_What is required_
When you write the records again, keep every line exactly as it was.

════

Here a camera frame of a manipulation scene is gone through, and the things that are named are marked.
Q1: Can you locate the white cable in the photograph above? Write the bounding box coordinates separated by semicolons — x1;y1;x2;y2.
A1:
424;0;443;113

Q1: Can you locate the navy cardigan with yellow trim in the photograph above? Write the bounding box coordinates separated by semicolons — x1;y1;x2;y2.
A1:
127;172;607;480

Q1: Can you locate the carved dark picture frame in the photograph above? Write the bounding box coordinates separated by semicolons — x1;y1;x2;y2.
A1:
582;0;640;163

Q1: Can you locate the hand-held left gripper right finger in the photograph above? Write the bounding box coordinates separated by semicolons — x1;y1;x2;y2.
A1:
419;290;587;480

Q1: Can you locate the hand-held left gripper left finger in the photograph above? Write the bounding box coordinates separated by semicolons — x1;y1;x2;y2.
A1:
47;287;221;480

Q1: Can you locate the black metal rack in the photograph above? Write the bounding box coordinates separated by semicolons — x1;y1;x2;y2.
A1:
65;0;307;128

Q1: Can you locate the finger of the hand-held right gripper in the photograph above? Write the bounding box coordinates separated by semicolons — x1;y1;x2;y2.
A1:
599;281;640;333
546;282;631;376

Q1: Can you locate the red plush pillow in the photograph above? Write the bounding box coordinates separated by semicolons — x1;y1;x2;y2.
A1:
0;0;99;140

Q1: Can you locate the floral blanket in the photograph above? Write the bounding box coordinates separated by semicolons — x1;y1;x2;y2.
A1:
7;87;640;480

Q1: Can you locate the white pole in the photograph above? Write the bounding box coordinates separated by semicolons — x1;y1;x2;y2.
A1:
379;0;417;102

════

_Written answer_
Here a camera frame of a manipulation scene is gone through, and the things that are named are marked.
Q1: Can you locate the white cable in the photograph above? Write the bounding box coordinates separated by semicolons — x1;y1;x2;y2.
A1:
424;0;443;113

Q1: Can you locate the navy cardigan with yellow trim in the photograph above? Write the bounding box coordinates separated by semicolons — x1;y1;x2;y2.
A1:
127;172;607;480

Q1: Can you locate the carved dark picture frame in the photograph above? Write the bounding box coordinates separated by semicolons — x1;y1;x2;y2.
A1:
582;0;640;163

Q1: Can you locate the hand-held left gripper right finger in the photograph above? Write the bounding box coordinates separated by semicolons — x1;y1;x2;y2.
A1:
419;290;587;480

Q1: Can you locate the hand-held left gripper left finger in the photograph above? Write the bounding box coordinates separated by semicolons — x1;y1;x2;y2.
A1:
47;287;221;480

Q1: Can you locate the black metal rack in the photograph above? Write the bounding box coordinates separated by semicolons — x1;y1;x2;y2.
A1:
65;0;307;128

Q1: Can you locate the finger of the hand-held right gripper in the photograph above? Write the bounding box coordinates separated by semicolons — x1;y1;x2;y2.
A1:
599;281;640;333
546;282;631;376

Q1: Can you locate the red plush pillow in the photograph above? Write the bounding box coordinates separated by semicolons — x1;y1;x2;y2.
A1:
0;0;99;140

Q1: Can you locate the floral blanket in the photograph above? Write the bounding box coordinates separated by semicolons — x1;y1;x2;y2.
A1:
7;87;640;480

Q1: Can you locate the white pole in the photograph above? Write the bounding box coordinates separated by semicolons — x1;y1;x2;y2.
A1:
379;0;417;102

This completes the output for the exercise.